── Data shown

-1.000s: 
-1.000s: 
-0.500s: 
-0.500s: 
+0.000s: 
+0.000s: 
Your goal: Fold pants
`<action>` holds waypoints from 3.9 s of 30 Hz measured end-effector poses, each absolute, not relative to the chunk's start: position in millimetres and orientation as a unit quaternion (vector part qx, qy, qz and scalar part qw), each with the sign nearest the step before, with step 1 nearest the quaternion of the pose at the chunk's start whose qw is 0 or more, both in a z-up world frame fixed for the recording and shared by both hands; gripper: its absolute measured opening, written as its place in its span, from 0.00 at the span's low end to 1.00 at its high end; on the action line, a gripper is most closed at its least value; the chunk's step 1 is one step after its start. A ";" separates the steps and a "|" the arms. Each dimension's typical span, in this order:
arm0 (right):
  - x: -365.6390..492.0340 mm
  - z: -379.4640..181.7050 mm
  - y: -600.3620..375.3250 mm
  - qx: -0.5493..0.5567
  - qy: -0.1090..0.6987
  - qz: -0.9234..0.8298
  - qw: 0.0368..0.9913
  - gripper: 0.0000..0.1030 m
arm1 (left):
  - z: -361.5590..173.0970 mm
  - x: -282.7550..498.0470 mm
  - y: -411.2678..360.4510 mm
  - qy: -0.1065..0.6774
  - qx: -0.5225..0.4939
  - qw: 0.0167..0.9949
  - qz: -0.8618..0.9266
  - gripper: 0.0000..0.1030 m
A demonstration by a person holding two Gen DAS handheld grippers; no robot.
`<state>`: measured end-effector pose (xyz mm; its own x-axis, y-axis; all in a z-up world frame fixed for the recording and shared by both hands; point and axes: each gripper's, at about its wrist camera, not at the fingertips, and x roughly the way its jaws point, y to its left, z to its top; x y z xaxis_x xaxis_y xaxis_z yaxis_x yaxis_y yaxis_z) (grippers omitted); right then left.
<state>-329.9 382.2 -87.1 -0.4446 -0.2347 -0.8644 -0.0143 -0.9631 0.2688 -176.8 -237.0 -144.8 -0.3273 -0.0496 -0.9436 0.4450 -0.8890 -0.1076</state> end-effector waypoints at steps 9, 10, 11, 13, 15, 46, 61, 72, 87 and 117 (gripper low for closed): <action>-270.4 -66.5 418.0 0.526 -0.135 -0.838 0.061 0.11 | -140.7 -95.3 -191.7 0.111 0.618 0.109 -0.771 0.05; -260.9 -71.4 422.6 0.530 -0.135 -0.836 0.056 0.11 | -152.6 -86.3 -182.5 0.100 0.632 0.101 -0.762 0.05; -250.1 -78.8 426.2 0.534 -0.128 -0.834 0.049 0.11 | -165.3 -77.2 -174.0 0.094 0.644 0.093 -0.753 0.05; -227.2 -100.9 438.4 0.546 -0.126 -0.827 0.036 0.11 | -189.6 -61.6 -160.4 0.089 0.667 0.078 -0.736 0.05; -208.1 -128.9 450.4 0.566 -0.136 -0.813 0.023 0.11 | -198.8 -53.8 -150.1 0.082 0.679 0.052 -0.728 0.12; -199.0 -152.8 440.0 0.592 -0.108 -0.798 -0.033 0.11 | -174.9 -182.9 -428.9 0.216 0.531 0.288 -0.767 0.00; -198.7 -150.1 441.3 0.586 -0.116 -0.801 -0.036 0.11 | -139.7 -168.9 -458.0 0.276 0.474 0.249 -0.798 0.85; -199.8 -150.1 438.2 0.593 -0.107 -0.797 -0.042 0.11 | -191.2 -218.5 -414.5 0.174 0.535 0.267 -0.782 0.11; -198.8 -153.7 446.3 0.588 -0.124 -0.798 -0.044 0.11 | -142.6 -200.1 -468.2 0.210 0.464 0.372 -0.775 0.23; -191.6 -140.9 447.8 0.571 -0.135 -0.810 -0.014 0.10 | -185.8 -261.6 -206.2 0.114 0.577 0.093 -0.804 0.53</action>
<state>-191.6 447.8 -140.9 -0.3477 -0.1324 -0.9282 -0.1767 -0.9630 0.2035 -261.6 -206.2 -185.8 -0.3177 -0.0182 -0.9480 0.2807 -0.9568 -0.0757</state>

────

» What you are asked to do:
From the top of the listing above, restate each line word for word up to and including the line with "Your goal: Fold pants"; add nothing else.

» Response to the exercise:
-1.000s: 
-1.000s: 
-0.500s: 
-0.500s: 
+0.000s: 
+0.000s: 
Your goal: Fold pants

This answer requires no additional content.